TASK BRIEF:
Only one stretch of the listing below is wanted. Begin at the line that has "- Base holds", stop after the line that has "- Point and", and repeat every line in between exactly.

DATA EXCERPT:
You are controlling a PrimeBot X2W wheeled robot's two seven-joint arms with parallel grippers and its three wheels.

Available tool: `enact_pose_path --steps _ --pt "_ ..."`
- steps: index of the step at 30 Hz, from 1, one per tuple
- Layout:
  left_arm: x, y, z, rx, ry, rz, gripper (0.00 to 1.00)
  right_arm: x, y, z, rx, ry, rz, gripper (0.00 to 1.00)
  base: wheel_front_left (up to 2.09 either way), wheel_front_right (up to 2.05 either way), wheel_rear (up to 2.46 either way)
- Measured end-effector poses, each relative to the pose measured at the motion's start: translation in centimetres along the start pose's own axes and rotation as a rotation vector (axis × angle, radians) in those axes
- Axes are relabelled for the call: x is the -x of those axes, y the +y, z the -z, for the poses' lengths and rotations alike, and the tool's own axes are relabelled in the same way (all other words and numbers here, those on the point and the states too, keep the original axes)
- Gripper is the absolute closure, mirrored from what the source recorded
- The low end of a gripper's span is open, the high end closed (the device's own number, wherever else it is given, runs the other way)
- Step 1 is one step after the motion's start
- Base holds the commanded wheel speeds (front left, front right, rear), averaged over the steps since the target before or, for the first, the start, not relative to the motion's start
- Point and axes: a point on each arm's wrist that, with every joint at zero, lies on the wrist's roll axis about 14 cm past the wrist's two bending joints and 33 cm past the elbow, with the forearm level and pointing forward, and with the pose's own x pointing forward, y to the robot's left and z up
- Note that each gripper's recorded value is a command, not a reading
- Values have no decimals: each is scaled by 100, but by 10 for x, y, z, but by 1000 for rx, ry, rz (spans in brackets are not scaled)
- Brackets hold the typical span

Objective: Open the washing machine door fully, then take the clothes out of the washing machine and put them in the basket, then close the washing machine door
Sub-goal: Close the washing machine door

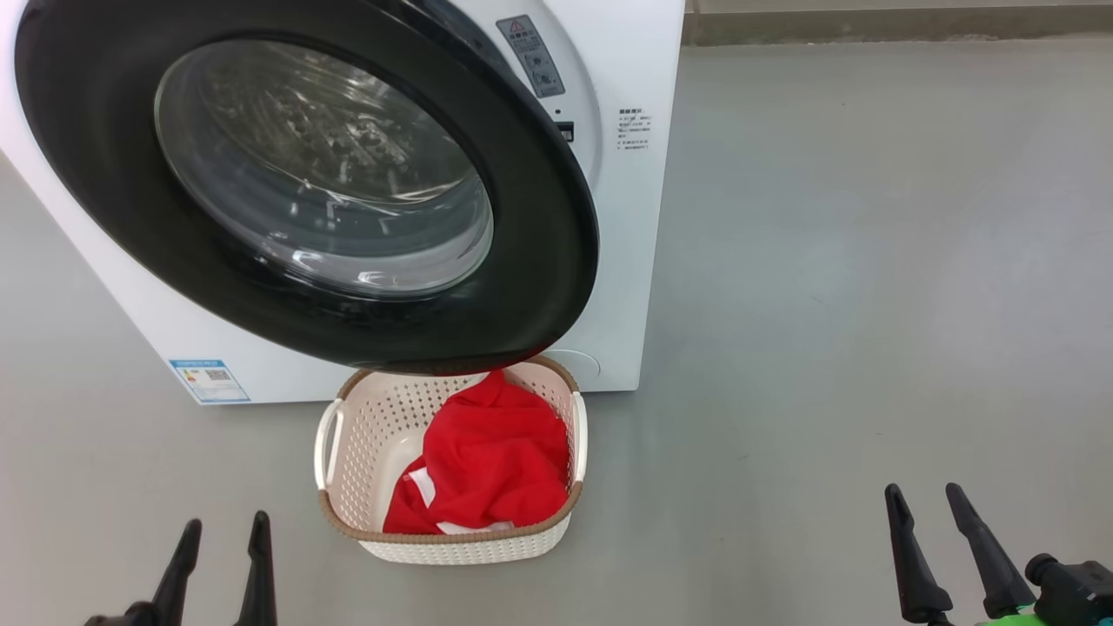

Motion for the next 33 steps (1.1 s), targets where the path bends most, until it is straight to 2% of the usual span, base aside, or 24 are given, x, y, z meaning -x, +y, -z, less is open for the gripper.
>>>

RESPONSE FOR THIS EXERCISE:
- Base holds the commanded wheel speeds (front left, front right, rear), averaged over the steps since the target before or, for the first, the start, not relative to the motion's start
- Point and axes: a point on each arm's wrist that, with every joint at zero, lies on the wrist's roll axis about 14 cm past the wrist's two bending joints and 33 cm past the elbow, with the forearm level and pointing forward, and with the pose's own x pointing forward, y to the robot's left and z up

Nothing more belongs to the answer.